About this task —
Your answer should consist of every line in the records that holds "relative".

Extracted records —

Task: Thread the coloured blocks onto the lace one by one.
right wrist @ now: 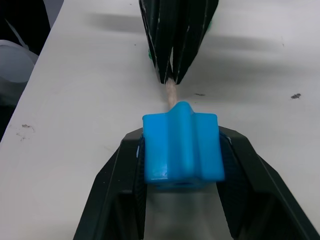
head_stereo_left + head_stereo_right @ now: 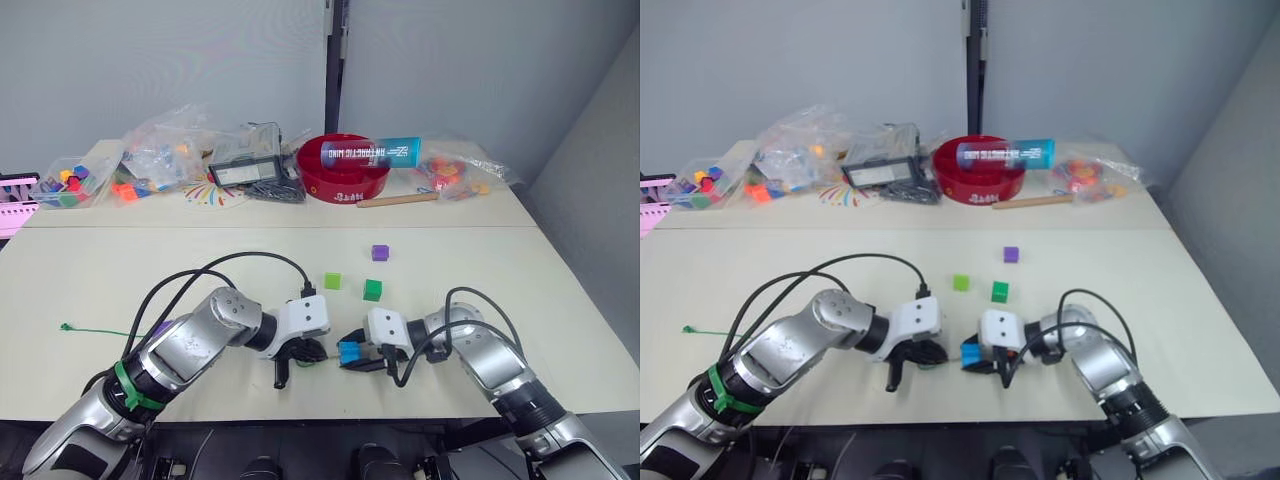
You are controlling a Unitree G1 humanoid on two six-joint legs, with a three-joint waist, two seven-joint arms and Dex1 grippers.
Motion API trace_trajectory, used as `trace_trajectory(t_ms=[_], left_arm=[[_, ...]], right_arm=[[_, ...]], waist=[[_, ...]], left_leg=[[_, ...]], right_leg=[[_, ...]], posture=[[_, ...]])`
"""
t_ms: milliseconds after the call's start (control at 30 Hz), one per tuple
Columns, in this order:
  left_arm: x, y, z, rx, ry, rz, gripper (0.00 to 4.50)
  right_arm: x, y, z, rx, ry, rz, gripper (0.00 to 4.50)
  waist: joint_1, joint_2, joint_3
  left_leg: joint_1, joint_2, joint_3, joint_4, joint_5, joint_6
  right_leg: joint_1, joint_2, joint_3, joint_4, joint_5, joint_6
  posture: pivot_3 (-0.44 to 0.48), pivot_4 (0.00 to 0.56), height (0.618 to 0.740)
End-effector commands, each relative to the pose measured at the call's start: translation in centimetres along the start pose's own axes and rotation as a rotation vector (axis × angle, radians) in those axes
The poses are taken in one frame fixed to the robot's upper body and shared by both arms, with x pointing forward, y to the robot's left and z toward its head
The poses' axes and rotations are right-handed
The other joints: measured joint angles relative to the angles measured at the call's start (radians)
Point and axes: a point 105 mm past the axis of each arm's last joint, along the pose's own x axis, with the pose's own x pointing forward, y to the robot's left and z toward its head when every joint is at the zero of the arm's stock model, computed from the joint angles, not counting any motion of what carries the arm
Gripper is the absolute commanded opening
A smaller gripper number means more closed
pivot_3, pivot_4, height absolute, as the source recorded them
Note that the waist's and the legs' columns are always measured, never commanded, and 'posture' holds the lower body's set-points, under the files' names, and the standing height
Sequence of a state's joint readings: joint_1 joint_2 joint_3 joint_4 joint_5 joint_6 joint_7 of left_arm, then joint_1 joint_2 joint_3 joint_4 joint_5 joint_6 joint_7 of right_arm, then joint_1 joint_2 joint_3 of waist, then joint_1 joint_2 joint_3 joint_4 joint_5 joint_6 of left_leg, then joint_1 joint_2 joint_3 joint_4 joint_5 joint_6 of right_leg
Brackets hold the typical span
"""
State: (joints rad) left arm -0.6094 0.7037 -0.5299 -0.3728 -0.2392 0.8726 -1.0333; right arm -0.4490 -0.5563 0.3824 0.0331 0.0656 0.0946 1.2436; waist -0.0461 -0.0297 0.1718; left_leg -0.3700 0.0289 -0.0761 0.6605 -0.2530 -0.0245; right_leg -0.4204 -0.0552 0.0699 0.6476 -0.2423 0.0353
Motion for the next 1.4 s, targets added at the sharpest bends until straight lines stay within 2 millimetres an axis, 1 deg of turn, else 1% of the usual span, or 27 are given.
trace_trajectory(t_ms=[33,100,267,333,433,500,567,633,700,767,933,1100,1267,1400], left_arm=[[-0.1,0.1,1.0,0.048,-0.023,-0.002,0.04],[0.0,0.1,1.1,0.054,-0.025,-0.007,0.04],[1.0,0.1,1.6,0.073,-0.054,-0.026,0.04],[2.0,0.3,1.7,0.065,-0.110,-0.028,0.04],[2.7,0.7,0.7,0.066,-0.121,-0.014,0.04],[2.4,1.1,0.7,0.076,-0.152,0.012,0.04],[1.8,1.8,1.4,0.073,-0.215,0.052,0.74],[0.9,2.1,2.0,0.063,-0.264,0.067,1.31],[0.0,2.4,2.1,0.070,-0.275,0.086,1.94],[-1.0,2.0,1.8,0.064,-0.282,0.065,2.61],[-2.4,1.4,0.2,0.009,-0.273,0.070,2.61],[-2.3,0.5,-0.8,-0.027,-0.265,0.070,2.61],[-0.1,-0.3,-1.8,-0.072,-0.261,0.068,2.61],[0.7,-0.4,-2.4,-0.088,-0.248,0.074,2.61]], right_arm=[[0.6,0.7,0.2,-0.010,0.000,0.043,1.37],[0.6,0.8,0.2,-0.011,-0.001,0.045,1.37],[0.9,0.7,0.5,-0.010,-0.011,0.041,1.37],[0.9,0.5,0.6,-0.002,-0.014,0.026,1.37],[0.9,0.3,0.5,0.009,-0.011,0.009,1.37],[0.8,0.3,0.2,0.015,-0.002,0.004,1.37],[0.6,0.4,-0.1,0.025,0.008,-0.004,1.37],[0.4,0.4,-0.5,0.039,0.020,-0.016,1.37],[0.3,0.3,-0.9,0.048,0.031,-0.026,1.37],[0.2,0.2,-1.0,0.061,0.033,-0.037,1.37],[-0.2,-0.1,-1.4,0.091,0.051,-0.065,1.37],[-0.6,-0.2,-1.6,0.113,0.065,-0.079,1.37],[-1.3,0.0,-1.8,0.145,0.091,-0.106,1.37],[-1.9,0.1,-1.9,0.162,0.103,-0.123,1.37]], waist=[[0.000,0.000,0.000],[0.000,0.000,0.000],[0.000,0.000,0.000],[0.001,0.000,0.000],[0.004,0.000,0.000],[0.006,0.000,0.000],[0.006,0.000,0.000],[0.004,0.000,0.000],[0.003,0.000,0.000],[0.001,0.000,0.000],[-0.002,0.000,0.000],[0.002,0.000,0.000],[0.004,0.000,0.000],[0.010,0.000,0.000]], left_leg=[[0.000,0.000,0.000,0.000,0.000,0.000],[0.000,0.000,0.000,0.000,0.000,0.000],[0.000,0.000,0.000,0.000,0.000,0.000],[0.000,0.000,0.000,0.000,0.000,0.000],[0.001,0.000,0.000,0.000,0.000,0.000],[0.002,-0.001,0.000,0.001,0.000,0.000],[0.002,-0.001,0.000,0.001,0.000,0.000],[0.002,-0.001,0.000,0.001,0.000,0.000],[0.001,-0.001,0.000,0.001,0.000,0.000],[0.001,-0.001,0.000,0.001,0.000,0.000],[0.001,0.000,0.000,0.001,0.000,0.000],[0.001,0.000,0.000,0.001,0.000,0.000],[0.001,0.000,0.000,0.001,0.000,0.000],[0.001,-0.001,0.000,0.001,0.000,0.000]], right_leg=[[0.000,0.000,0.000,0.000,0.000,0.000],[0.000,0.000,0.000,0.000,0.000,0.000],[0.000,0.000,0.000,0.000,0.000,0.000],[0.000,0.000,0.000,0.000,0.000,0.000],[0.002,-0.001,0.000,0.000,0.000,0.000],[0.003,-0.001,0.000,0.000,0.000,0.000],[0.004,-0.001,0.000,0.000,0.000,0.000],[0.003,-0.001,0.000,0.000,0.000,0.000],[0.002,-0.001,0.000,0.001,0.000,0.000],[0.001,-0.001,0.000,0.001,0.000,0.000],[0.001,0.000,0.000,0.001,0.000,0.000],[0.001,-0.001,0.000,0.001,0.000,0.000],[0.001,-0.001,0.000,0.001,0.000,0.000],[0.002,-0.001,0.000,0.000,0.000,0.000]], posture=[[0.000,0.150,0.731],[0.000,0.150,0.731],[0.000,0.150,0.731],[0.000,0.150,0.731],[0.000,0.150,0.731],[0.000,0.150,0.731],[0.000,0.150,0.731],[0.000,0.150,0.731],[0.000,0.150,0.731],[0.000,0.150,0.731],[0.000,0.150,0.731],[0.000,0.150,0.731],[0.000,0.150,0.731],[0.000,0.150,0.731]])
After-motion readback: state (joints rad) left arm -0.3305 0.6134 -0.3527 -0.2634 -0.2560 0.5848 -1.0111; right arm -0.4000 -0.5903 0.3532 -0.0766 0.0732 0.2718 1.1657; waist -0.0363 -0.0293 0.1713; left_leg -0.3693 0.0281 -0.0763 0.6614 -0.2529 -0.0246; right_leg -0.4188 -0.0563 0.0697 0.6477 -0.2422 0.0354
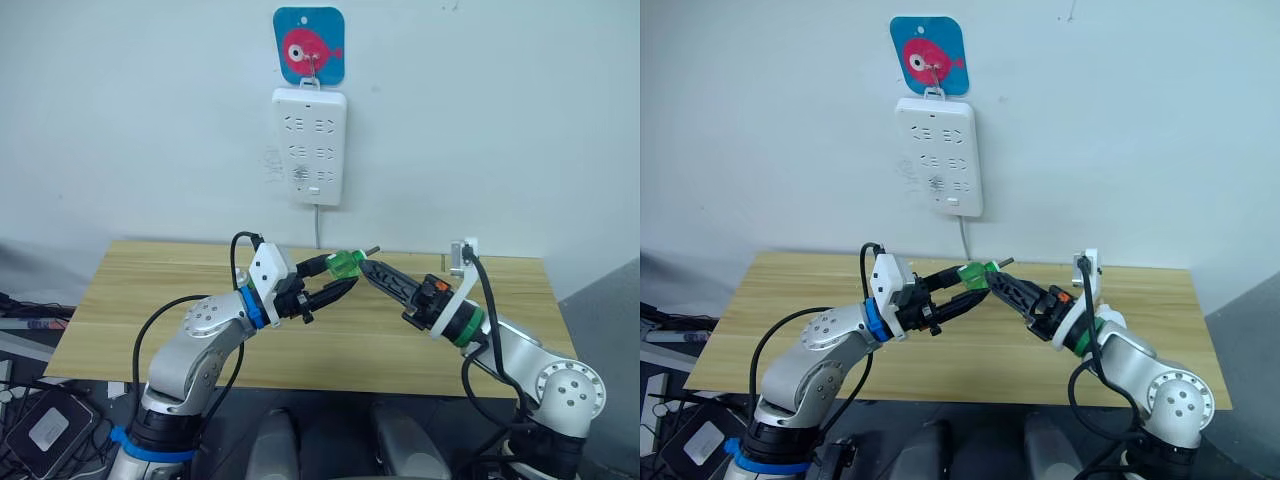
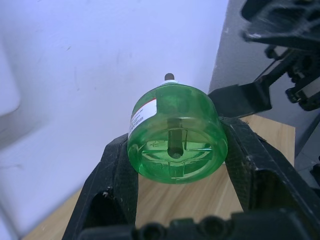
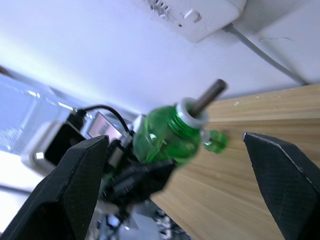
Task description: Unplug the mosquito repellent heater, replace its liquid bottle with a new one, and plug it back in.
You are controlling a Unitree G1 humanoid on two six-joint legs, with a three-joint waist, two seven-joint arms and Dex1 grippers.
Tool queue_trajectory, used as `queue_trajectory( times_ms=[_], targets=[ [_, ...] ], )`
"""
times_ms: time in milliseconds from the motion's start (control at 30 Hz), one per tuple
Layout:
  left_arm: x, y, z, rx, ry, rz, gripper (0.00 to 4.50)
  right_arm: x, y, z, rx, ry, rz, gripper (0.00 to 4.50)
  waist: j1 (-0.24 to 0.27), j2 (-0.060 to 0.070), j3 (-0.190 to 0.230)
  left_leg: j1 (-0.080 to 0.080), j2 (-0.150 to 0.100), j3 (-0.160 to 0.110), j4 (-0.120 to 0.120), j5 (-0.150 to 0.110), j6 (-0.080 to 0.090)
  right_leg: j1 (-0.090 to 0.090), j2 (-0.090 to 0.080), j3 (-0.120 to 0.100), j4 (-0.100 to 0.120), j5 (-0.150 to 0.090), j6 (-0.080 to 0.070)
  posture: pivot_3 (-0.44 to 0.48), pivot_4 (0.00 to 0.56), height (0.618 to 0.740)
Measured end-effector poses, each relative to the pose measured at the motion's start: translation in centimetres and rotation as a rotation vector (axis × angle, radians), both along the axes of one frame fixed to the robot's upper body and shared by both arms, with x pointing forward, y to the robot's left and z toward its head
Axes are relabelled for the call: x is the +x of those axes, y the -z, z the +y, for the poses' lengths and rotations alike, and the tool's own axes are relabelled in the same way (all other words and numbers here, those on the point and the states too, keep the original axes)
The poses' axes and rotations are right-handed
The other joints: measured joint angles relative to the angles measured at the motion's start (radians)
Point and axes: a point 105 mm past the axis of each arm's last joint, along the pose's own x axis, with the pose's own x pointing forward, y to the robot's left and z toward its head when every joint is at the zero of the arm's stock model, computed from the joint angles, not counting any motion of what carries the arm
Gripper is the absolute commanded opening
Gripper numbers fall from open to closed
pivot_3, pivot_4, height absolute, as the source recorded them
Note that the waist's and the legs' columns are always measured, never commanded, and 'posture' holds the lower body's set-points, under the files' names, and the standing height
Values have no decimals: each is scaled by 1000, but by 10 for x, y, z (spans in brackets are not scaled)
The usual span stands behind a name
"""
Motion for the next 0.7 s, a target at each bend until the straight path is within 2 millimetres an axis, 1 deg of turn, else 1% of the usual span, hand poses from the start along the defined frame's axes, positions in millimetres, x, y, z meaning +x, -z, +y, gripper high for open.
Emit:
queue_trajectory(
  times_ms=[233,267,333,367,467,600,633,700],
  targets=[
    [1,-2,-4,-23,-18,-13,2220,19,-2,8,61,51,37,4500,-5,0,0,0,0,0,-1,0,0,0,0,0,0,1,-1,-130,174,740],
    [1,-2,-5,-25,-18,-13,2220,21,-4,10,70,49,33,4328,-5,0,0,0,0,0,-1,0,0,0,0,-1,0,1,-1,-130,174,740],
    [1,-1,-6,-24,-15,-12,2220,22,-6,12,83,54,31,3890,-5,0,-1,0,0,-1,-1,0,0,0,0,-1,0,1,-1,-130,174,740],
    [1,-1,-6,-23,-14,-11,2220,22,-6,13,86,52,31,3563,-5,0,-1,0,0,-1,-1,0,0,0,0,-1,0,1,-1,-126,173,740],
    [1,-1,-7,-23,-12,-11,2220,22,-7,16,92,45,29,2462,-5,0,-1,0,0,-1,-1,0,0,0,0,-1,0,1,-1,-126,173,740],
    [0,-2,-8,-29,-13,-16,2220,23,-5,13,92,51,38,995,-5,0,-1,0,0,-1,0,0,0,0,0,0,0,1,-1,-125,176,740],
    [0,-2,-8,-30,-11,-17,2220,23,-5,13,96,49,39,811,-5,0,-1,0,0,-1,0,0,0,0,0,-1,0,1,-1,-125,176,740],
    [0,-2,-9,-30,-9,-18,2220,23,-5,12,97,46,41,815,-5,0,-1,0,0,-1,0,0,0,0,0,-1,1,1,-1,-123,176,740]
  ],
)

Output —
End-effector commands, each relative to the pose measured at the call's start: translation in centimetres along the start pose's own axes and rotation as a rotation vector (axis × angle, radians) in those axes
The other joints: measured joint angles relative to the angles measured at the call's start (radians)
Measured end-effector poses, each relative to the pose measured at the motion's start: translation in centimetres and rotation as a rotation vector (axis × angle, radians), both along the axes of one frame fixed to the robot's upper body and shared by both arms, with x pointing forward, y to the robot's left and z toward its head
The other joints: measured joint angles relative to the angles measured at the motion's start (radians)

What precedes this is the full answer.